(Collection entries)

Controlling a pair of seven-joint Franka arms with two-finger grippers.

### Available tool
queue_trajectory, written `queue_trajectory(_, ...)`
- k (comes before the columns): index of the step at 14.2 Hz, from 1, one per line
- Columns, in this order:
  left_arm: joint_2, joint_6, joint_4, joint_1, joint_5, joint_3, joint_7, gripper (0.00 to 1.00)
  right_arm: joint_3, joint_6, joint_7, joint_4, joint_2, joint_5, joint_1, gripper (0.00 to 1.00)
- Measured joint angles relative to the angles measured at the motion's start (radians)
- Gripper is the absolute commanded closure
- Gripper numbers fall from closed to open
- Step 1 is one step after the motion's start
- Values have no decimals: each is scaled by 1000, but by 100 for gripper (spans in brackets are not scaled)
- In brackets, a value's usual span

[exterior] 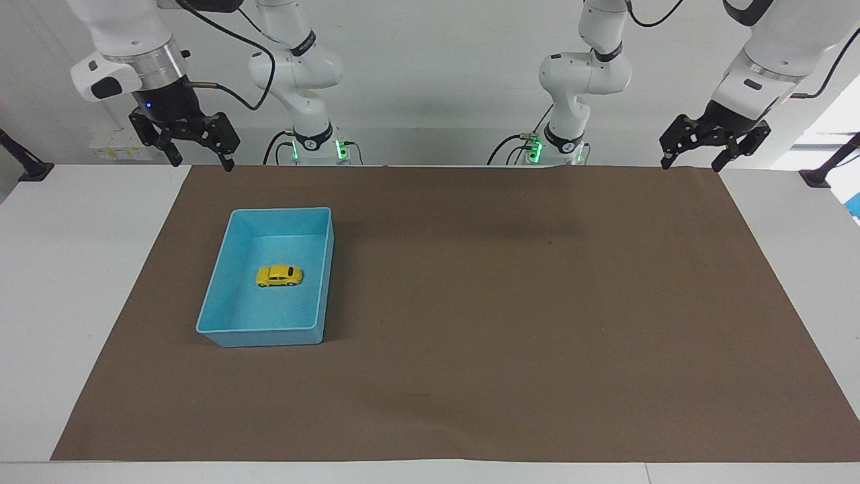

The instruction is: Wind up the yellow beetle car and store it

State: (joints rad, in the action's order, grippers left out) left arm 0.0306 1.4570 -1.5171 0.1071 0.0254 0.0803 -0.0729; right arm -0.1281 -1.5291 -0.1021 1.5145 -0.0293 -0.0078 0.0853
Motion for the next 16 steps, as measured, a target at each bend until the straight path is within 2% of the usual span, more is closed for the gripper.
queue_trajectory(16,0,-21,0,-7,0,-1,0,0,1,0,0,-3,0,0,1,0)
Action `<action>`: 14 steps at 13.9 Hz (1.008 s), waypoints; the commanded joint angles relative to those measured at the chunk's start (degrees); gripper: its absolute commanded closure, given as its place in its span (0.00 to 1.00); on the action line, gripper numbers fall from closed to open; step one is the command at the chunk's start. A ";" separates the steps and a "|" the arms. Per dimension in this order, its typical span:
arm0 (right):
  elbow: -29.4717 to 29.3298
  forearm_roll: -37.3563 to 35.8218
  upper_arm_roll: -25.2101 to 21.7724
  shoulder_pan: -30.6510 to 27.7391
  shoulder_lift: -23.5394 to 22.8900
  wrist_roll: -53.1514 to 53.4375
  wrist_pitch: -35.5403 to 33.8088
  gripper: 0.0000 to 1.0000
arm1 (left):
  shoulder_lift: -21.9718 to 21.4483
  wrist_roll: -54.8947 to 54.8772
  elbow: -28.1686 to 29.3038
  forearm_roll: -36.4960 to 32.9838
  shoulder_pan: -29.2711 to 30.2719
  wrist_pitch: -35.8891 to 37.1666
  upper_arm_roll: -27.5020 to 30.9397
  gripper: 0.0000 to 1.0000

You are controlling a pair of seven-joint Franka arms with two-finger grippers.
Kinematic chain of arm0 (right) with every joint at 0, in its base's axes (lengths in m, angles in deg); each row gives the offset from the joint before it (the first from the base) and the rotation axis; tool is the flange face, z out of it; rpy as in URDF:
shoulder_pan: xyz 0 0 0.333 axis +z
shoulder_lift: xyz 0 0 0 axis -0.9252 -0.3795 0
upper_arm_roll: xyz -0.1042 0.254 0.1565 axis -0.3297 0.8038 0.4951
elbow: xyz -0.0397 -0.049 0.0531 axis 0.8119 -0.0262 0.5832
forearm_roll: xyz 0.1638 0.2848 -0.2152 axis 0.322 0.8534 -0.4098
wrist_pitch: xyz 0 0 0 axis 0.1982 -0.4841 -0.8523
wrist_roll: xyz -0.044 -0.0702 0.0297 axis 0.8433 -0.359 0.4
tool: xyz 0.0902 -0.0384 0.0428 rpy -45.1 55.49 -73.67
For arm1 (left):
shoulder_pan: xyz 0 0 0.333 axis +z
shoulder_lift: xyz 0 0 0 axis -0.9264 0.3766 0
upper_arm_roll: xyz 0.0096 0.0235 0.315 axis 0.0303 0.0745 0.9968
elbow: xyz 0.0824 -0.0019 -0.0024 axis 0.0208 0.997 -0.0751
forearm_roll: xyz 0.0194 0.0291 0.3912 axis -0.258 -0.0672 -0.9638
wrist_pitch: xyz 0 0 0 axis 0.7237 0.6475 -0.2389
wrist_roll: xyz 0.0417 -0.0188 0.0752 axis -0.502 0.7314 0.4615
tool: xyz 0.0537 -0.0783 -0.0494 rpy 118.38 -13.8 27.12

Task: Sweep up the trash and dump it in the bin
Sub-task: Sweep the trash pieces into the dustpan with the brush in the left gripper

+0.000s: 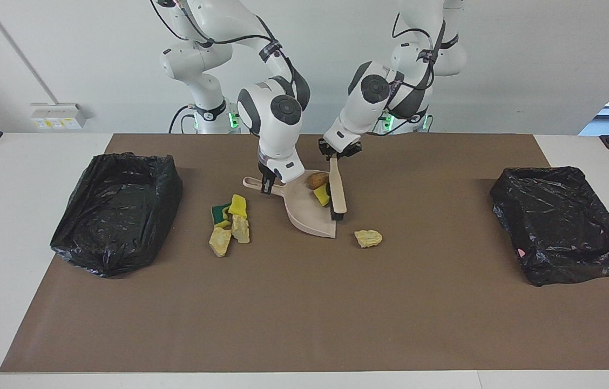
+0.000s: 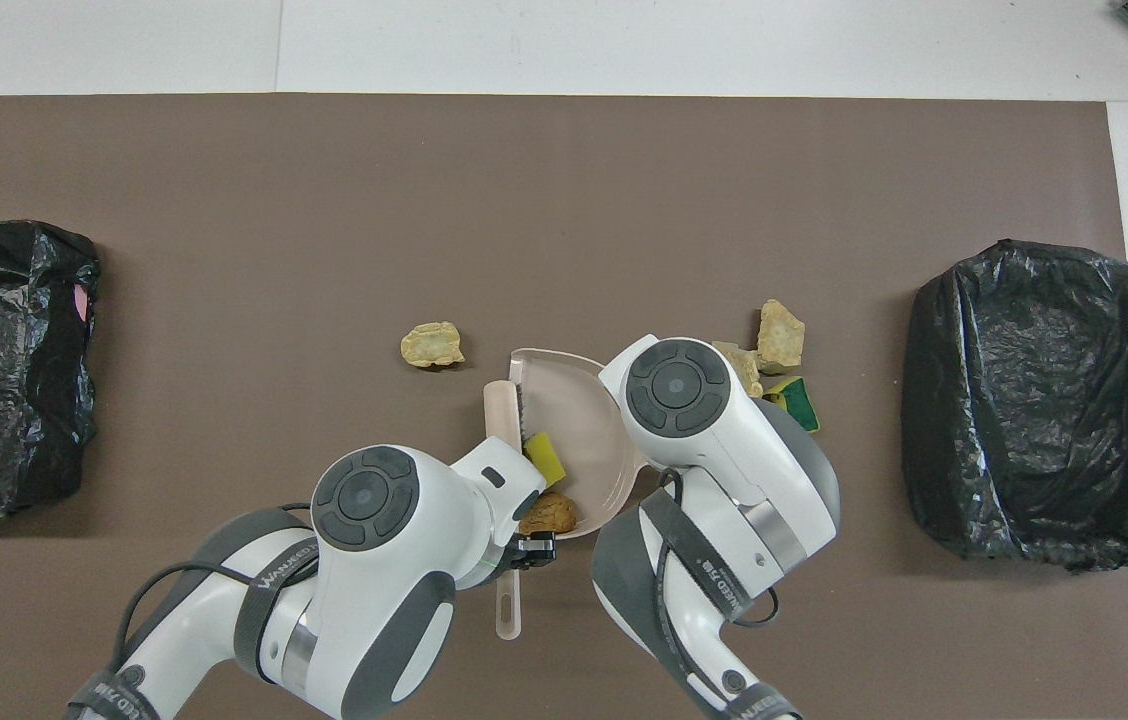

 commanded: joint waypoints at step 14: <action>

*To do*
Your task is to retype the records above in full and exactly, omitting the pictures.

*Solution to this exercise*
Controlling a pair of seven-joint Franka arms with two-finger grippers.

### Available tool
queue_trajectory, written `queue_trajectory(_, ...)`
- k (comes before the columns): index of the step at 14.2 Hz, from 1, one per line
- Columns, in this order:
  left_arm: joint_2, joint_6, joint_4, joint_1, joint_5, joint_3, joint_7, gripper (0.00 to 1.00)
  right_arm: joint_3, joint_6, joint_7, joint_4, joint_2, joint_5, joint_1, gripper (0.00 to 1.00)
- Measured joint angles relative to the angles measured at the motion's start (radians)
- Gripper is the absolute commanded closure
- Gripper numbers fall from closed to open
- Step 1 is one step after the motion's start
- Values have no decimals: each is scaled by 1000, but by 100 for gripper (spans in brackets are not scaled)
- In brackets, a value's usual span

[exterior] 

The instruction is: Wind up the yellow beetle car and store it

State: (joints rad, in the action's order, grippers left out) left arm 0.0306 1.4570 -1.5171 0.1071 0.0254 0.0803 -0.0729; right arm -0.1281 -1.5291 -0.1021 1.5145 -0.0293 -0.0078 0.0853
Motion for the next 16 steps, as measured, a target at each bend until the straight path is within 2% of the usual span, more is closed for the gripper.
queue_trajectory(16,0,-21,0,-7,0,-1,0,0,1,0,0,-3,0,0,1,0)
Action `<action>`: 14 steps at 13.9 Hz (1.008 s), waypoints; the commanded joint angles relative to those measured at the chunk's start (degrees); gripper: its absolute commanded closure, given as its place in its span (0.00 to 1.00); on the action line, gripper numbers fall from closed to open; step one is the command at the chunk's start. A ";" separates the steps and a "|" the arms. Per dimension in this order, its typical span:
arm0 (right):
  elbow: -29.4717 to 29.3298
  forearm_roll: -37.3563 to 35.8218
  upper_arm_roll: -25.2101 to 21.7724
  shoulder_pan: -30.6510 to 27.7391
  shoulder_lift: -23.5394 to 22.8900
  wrist_roll: -53.1514 to 53.4375
  wrist_pitch: -35.5403 to 33.8088
  gripper: 0.0000 to 1.0000
arm1 (left):
  shoulder_lift: -21.9718 to 21.4483
  wrist_roll: -54.8947 to 54.8772
  elbow: -28.1686 to 29.3038
  forearm_roll: -36.4960 to 32.9838
  shoulder_pan: -29.2711 to 30.2719
  wrist_pitch: -35.8891 to 37.1666
  upper_arm_roll: -27.5020 to 30.9397
  gripper: 0.0000 to 1.0000

You are controlling a pair of seven-joint Franka arms with two-finger grippers.
Kinematic chain of arm0 (right) with every joint at 0, in its base's axes (lengths in m, angles in deg); each row gives the offset from the joint before it (the first from the base) and the rotation axis; tool is the flange face, z out of it; rpy as in URDF:
shoulder_pan: xyz 0 0 0.333 axis +z
shoulder_lift: xyz 0 0 0 axis -0.9252 -0.3795 0
upper_arm_roll: xyz -0.1042 0.254 0.1565 axis -0.3297 0.8038 0.4951
elbow: xyz -0.0397 -0.049 0.0531 axis 0.8119 -0.0262 0.5832
forearm_roll: xyz 0.1638 0.2848 -0.2152 axis 0.322 0.8534 -0.4098
wrist_pitch: xyz 0 0 0 axis 0.1982 -0.4841 -0.8523
wrist_roll: xyz -0.044 -0.0702 0.0297 axis 0.8433 -0.359 0.4
tool: xyz 0.0902 -0.0384 0.0428 rpy -45.1 55.49 -73.67
For arm1 (left):
shoulder_pan: xyz 0 0 0.333 axis +z
shoulder_lift: xyz 0 0 0 axis -0.9264 0.3766 0
upper_arm_roll: xyz 0.0096 0.0235 0.315 axis 0.0303 0.0745 0.9968
elbow: xyz 0.0824 -0.0019 -0.0024 axis 0.0208 0.997 -0.0751
forearm_roll: xyz 0.0194 0.0291 0.3912 axis -0.258 -0.0672 -0.9638
wrist_pitch: xyz 0 0 0 axis 0.7237 0.6475 -0.2389
wrist_roll: xyz 0.0417 -0.0188 0.0752 axis -0.502 0.7314 0.4615
tool: xyz 0.0537 -0.0783 -0.0494 rpy 118.38 -13.8 27.12

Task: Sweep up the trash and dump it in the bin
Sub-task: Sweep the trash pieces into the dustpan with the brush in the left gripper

+0.000s: 
+0.000s: 

 commanded: joint waypoints at step 14: <action>

Output for this exercise is now complete.